### WHAT THE TASK REQUIRES:
The entries below need to be written out exactly, with no pictures included.

Source records:
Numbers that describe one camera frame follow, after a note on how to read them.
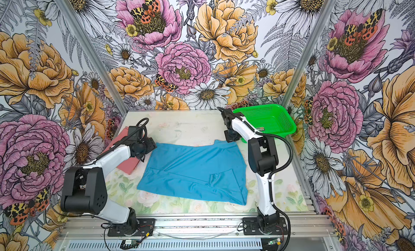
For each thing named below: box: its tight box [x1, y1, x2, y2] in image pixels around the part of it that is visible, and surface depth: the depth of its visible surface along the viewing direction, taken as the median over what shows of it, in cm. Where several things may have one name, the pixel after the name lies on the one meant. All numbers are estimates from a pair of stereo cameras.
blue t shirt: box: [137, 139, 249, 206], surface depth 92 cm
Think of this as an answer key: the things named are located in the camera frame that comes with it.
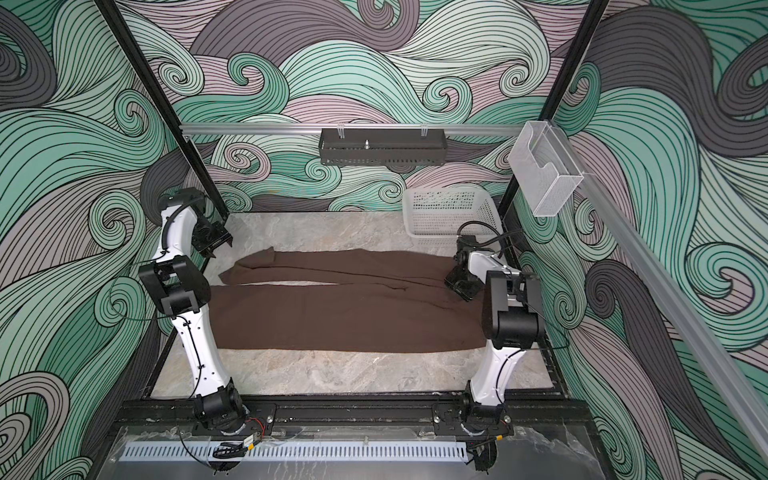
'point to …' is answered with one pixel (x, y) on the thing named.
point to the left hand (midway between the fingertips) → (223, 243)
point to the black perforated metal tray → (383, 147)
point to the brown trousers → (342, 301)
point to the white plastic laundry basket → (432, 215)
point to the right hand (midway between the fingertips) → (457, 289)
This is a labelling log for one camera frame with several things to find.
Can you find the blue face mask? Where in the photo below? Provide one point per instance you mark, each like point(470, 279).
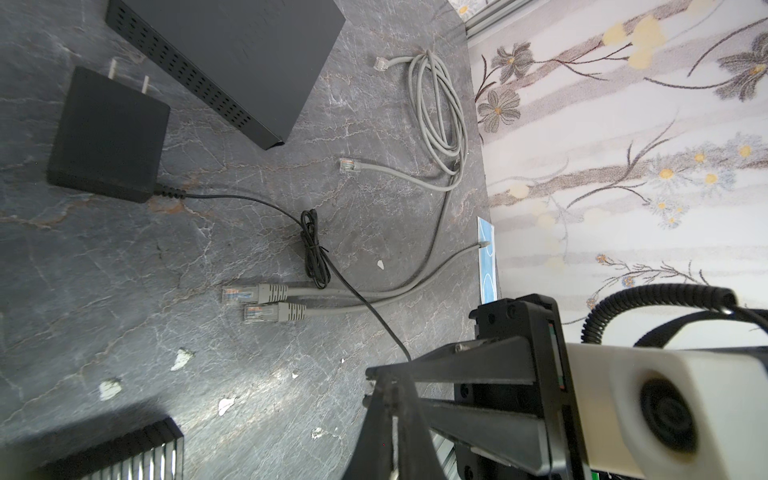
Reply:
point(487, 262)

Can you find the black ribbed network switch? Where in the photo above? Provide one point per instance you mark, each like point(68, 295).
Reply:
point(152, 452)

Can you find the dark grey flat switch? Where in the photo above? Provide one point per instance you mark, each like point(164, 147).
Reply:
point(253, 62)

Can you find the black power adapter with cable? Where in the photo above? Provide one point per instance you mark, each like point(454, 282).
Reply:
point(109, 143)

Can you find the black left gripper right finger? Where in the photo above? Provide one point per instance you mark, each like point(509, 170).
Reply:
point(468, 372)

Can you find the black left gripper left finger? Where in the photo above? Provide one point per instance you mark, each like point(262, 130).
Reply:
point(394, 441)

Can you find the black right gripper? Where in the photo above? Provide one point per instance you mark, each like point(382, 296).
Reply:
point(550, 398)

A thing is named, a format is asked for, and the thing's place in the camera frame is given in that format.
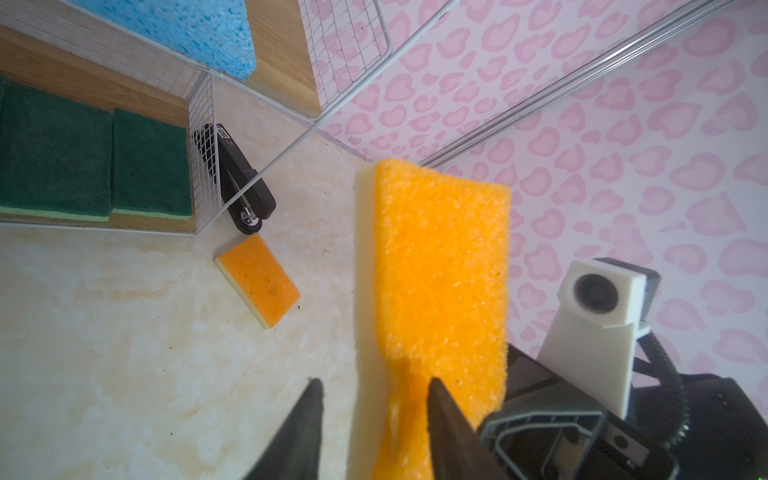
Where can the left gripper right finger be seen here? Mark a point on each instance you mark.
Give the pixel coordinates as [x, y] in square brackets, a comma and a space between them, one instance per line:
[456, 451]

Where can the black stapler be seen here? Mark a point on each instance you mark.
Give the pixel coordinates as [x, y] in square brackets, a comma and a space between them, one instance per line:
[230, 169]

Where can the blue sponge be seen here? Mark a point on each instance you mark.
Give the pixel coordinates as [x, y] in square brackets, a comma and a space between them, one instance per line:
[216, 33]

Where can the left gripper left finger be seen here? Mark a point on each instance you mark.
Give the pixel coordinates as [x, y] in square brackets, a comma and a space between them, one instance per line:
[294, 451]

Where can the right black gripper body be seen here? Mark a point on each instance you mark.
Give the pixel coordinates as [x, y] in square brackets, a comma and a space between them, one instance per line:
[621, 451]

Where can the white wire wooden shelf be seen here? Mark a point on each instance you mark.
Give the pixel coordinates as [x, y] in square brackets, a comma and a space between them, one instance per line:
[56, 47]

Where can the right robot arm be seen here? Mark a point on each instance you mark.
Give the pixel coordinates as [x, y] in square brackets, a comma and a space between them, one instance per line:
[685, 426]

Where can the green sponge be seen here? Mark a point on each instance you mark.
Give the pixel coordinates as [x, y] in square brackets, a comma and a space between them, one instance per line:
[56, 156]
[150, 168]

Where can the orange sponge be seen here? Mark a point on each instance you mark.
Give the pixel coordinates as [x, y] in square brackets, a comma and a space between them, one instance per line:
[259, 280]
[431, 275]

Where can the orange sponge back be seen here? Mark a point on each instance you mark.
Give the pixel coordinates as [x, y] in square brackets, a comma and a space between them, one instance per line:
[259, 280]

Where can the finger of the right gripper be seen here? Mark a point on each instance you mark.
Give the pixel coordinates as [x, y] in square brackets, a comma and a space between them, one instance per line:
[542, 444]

### OUTPUT BELOW:
Numbers that describe one camera frame follow, after a note on how to read them.
For each thing named below: box: its tight box [x1, y1, x2, y2] in image pixels around the part of it that is visible, and surface depth: the depth of its visible surface along the viewing direction, taken as the median over what shows of it, in cm. Where several things may have one name, the pixel after the name lies on the one meant. All numbers are estimates from a pair of stereo cameras.
blue t shirt: box: [137, 139, 249, 206], surface depth 92 cm
Think of this as an answer key: the things named are located in the camera frame that comes with it.
'point to …' is answered with one pixel (x, y) on the thing named.
point to the left hand (midway between the fingertips) → (223, 243)
point to the black perforated metal tray → (383, 147)
point to the brown trousers → (342, 301)
point to the white plastic laundry basket → (432, 215)
point to the right hand (midway between the fingertips) → (457, 289)
This is a labelling log for one camera frame with several things to find.
Can you find the blue face mask? Where in the photo below? Provide one point per instance you mark, each like point(470, 279).
Reply:
point(487, 262)

Can you find the black ribbed network switch? Where in the photo above? Provide one point per instance you mark, each like point(68, 295).
Reply:
point(152, 452)

Can you find the dark grey flat switch? Where in the photo above? Provide one point per instance you mark, each like point(164, 147).
Reply:
point(253, 62)

Can you find the black power adapter with cable? Where in the photo above? Provide one point per instance you mark, each like point(454, 282).
Reply:
point(109, 143)

Can you find the black left gripper right finger? Where in the photo above? Provide one point per instance you mark, each like point(509, 170).
Reply:
point(468, 372)

Can you find the black left gripper left finger? Where in the photo above? Provide one point per instance you mark, each like point(262, 130).
Reply:
point(394, 441)

Can you find the black right gripper? Where in the photo above? Provide one point per instance you mark, each like point(382, 296).
Reply:
point(550, 398)

A thing is named, a format is asked for, and the thing's place in the camera frame is given in that format.
Where can the left gripper right finger be seen here? Mark a point on each instance you mark.
Give the pixel coordinates as [x, y] in square brackets, a comma and a space between them, one instance per line:
[456, 451]

Where can the black stapler be seen here? Mark a point on each instance you mark.
Give the pixel coordinates as [x, y] in square brackets, a comma and a space between them, one instance per line:
[230, 169]

Where can the blue sponge be seen here? Mark a point on each instance you mark.
Give the pixel coordinates as [x, y] in square brackets, a comma and a space between them, one instance per line:
[216, 33]

Where can the left gripper left finger be seen here? Mark a point on each instance you mark.
Give the pixel coordinates as [x, y] in square brackets, a comma and a space between them, one instance per line:
[294, 451]

Where can the right black gripper body be seen here? Mark a point on each instance you mark.
Give the pixel coordinates as [x, y] in square brackets, a comma and a space between them, one instance per line:
[621, 451]

Where can the white wire wooden shelf be seen here? Mark a point on each instance you mark.
Give the pixel coordinates as [x, y] in square brackets, a comma and a space between them, one instance per line:
[56, 47]

Where can the right robot arm be seen here? Mark a point on each instance you mark.
Give the pixel coordinates as [x, y] in square brackets, a comma and a space between them, one instance per line:
[685, 426]

Where can the green sponge be seen here? Mark a point on each instance you mark.
Give the pixel coordinates as [x, y] in square brackets, a comma and a space between them, one instance per line:
[56, 156]
[150, 168]

Where can the orange sponge be seen here? Mark a point on each instance you mark.
Give the pixel coordinates as [x, y] in square brackets, a comma and a space between them, one instance per line:
[259, 280]
[431, 275]

Where can the orange sponge back be seen here? Mark a point on each instance you mark.
Give the pixel coordinates as [x, y] in square brackets, a comma and a space between them, one instance per line:
[259, 280]

Where can the finger of the right gripper be seen here? Mark a point on each instance you mark.
Give the pixel coordinates as [x, y] in square brackets, a comma and a space between them, one instance per line:
[542, 444]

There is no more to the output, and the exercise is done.